De Afdeling overweegt dat van 'kennelijke ongegrondheid' slechts sprake kan zijn wanneer uit een bezwaarschrift aanstonds volgt dat de bezwaren ongegrond zijn en redelijkerwijs geen twijfel mogelijk is over die conclusie.
Gelet op het bezwaarschrift, waarin appellante stelt dat de vuilniszak correct buiten is gezet nadat het donker was geworden en dat in de door de gemeente uitgegeven folder betreffende de gewijzigde ophaaldagen restafval van december 2005 niet wordt vermeld wanneer het restafval mag worden aangeboden, kan niet worden geoordeeld dat redelijkerwijs geen twijfel mogelijk was over de ongegrondheid van het bezwaar. Verweerder had aldus niet kunnen afzien van het horen van appellante.
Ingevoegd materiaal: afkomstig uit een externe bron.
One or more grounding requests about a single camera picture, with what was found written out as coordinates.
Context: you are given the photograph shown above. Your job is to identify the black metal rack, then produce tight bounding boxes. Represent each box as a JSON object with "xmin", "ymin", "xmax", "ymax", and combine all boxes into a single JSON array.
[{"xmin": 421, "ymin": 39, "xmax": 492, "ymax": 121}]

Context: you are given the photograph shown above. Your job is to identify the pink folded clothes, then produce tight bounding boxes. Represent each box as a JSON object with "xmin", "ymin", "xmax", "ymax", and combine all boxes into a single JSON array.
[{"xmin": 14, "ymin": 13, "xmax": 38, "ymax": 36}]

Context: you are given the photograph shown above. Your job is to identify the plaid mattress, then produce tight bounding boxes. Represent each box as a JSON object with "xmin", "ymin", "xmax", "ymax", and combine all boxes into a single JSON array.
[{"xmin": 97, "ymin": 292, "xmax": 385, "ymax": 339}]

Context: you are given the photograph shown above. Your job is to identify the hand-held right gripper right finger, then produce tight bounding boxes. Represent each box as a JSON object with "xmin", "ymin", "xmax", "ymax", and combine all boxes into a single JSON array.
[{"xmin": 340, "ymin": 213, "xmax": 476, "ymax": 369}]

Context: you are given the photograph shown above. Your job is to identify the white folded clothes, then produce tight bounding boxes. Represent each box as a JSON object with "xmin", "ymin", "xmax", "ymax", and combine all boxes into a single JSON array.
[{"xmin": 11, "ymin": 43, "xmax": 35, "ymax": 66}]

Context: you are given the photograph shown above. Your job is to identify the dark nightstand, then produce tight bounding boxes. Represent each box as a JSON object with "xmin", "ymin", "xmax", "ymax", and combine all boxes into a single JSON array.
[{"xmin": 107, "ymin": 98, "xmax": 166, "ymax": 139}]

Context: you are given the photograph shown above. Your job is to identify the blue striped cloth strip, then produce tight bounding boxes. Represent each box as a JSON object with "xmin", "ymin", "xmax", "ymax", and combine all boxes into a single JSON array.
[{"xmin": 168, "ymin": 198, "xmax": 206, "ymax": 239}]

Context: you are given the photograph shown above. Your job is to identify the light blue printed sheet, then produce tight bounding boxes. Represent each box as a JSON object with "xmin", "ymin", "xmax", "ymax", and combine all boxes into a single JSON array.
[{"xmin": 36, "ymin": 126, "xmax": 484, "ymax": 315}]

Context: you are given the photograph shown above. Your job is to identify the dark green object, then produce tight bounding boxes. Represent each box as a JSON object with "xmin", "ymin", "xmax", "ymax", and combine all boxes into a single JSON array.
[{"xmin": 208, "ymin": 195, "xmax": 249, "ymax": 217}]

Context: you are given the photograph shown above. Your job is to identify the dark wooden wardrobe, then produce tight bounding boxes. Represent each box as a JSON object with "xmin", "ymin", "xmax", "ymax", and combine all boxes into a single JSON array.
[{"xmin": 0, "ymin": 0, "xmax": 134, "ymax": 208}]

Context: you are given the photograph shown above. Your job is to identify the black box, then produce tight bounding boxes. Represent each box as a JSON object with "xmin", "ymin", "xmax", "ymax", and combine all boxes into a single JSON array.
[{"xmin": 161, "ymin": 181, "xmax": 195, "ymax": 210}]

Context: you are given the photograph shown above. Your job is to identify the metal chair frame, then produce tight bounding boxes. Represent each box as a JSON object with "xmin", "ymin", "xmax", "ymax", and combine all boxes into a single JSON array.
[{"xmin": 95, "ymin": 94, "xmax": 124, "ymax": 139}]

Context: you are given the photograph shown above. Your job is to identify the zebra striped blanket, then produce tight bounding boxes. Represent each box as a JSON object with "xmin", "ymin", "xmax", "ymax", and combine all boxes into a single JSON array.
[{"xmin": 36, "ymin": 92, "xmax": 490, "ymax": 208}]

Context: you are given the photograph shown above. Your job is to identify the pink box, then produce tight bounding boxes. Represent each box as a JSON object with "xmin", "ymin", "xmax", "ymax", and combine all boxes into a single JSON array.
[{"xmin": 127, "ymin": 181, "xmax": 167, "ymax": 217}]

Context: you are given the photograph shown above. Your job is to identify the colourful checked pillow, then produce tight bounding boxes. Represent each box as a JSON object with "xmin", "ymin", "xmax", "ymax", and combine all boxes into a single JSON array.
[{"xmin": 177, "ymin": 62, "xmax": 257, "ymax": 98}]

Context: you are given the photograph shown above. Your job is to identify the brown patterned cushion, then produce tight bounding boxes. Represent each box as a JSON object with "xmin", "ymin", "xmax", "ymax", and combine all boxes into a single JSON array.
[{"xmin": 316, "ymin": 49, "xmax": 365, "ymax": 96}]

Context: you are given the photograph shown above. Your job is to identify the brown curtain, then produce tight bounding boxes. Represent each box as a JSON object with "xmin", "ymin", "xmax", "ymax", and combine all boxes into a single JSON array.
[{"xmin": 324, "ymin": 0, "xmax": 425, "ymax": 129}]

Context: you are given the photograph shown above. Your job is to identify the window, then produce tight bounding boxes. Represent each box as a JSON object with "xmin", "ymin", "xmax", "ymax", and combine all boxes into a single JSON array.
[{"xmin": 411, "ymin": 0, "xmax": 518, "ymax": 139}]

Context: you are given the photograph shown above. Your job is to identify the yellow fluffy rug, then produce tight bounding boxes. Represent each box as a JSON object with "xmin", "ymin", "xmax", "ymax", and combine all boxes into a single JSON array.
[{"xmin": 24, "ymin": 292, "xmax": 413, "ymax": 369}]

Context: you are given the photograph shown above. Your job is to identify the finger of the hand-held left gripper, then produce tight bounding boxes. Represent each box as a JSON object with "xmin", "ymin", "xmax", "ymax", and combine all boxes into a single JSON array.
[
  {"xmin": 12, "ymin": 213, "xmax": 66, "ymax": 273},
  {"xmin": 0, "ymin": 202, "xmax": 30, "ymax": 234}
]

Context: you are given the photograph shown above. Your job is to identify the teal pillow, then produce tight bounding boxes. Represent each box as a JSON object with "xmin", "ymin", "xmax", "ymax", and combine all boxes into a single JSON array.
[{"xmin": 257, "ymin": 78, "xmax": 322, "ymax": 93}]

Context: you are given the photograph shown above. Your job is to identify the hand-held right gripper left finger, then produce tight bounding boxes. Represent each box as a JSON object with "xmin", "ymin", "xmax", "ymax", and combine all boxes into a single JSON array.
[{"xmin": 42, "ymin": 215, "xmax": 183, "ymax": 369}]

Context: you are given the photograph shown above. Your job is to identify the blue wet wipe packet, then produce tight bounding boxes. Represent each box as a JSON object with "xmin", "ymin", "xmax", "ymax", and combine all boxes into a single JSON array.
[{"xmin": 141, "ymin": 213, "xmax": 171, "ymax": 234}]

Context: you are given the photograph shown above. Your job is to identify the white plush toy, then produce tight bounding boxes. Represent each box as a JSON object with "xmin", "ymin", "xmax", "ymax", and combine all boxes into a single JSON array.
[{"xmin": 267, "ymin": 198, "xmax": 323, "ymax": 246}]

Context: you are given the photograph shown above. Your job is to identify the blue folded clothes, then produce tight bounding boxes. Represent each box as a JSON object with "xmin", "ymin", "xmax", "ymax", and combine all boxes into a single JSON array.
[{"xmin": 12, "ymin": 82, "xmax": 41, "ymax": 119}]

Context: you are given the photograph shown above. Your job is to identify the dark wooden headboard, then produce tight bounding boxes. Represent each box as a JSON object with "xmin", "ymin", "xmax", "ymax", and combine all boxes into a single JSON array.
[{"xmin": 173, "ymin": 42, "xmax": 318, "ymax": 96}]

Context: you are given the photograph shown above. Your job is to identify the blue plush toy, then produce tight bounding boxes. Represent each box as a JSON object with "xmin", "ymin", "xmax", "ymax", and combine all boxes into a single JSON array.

Het bestreden besluit is in strijd met artikel 7:2, eerste lid, in samenhang met artikel 7:3, aanhef en onder b, van de Awb.
2.5. Het beroep is gegrond. De bestreden beslissing op bezwaar dient te worden vernietigd. Gelet hierop behoeven de overige beroepsgronden van appellante geen bespreking.
2.6. Verweerder dient op na te melden wijze in de proceskosten te worden veroordeeld.
De Afdeling bestuursrechtspraak van de Raad van State
Recht doende in naam der Koningin:
I. verklaart het beroep gegrond;
II. vernietigt het besluit van het college van burgemeester en wethouders van Utrecht van 13 februari 2006, kenmerk 06.22253 JZ en 06.22254 JZ;
III. veroordeelt het college van burgemeester en wethouders van Utrecht tot vergoeding van bij appellante in verband met de behandeling van het beroep opgekomen proceskosten tot een bedrag van € 664,37 (zegge: zeshonderdvierenzestig euro en zevenendertig cent), waarvan een gedeelte groot € 644,00 is toe te rekenen aan door een derde beroepsmatig verleende rechtsbijstand; het dient door de gemeente Utrecht aan appellante onder vermelding van het zaaknummer te worden betaald;
IV. gelast dat de gemeente Utrecht aan appellante het door haar voor de behandeling van het beroep betaalde griffierecht ten bedrage van € 141,00 (zegge: honderdeenenveertig euro) vergoedt.
Aldus vastgesteld door mr. J.M. Boll, Lid van de enkelvoudige kamer, in tegenwoordigheid van mr. A.J. Kuipers, ambtenaar van Staat.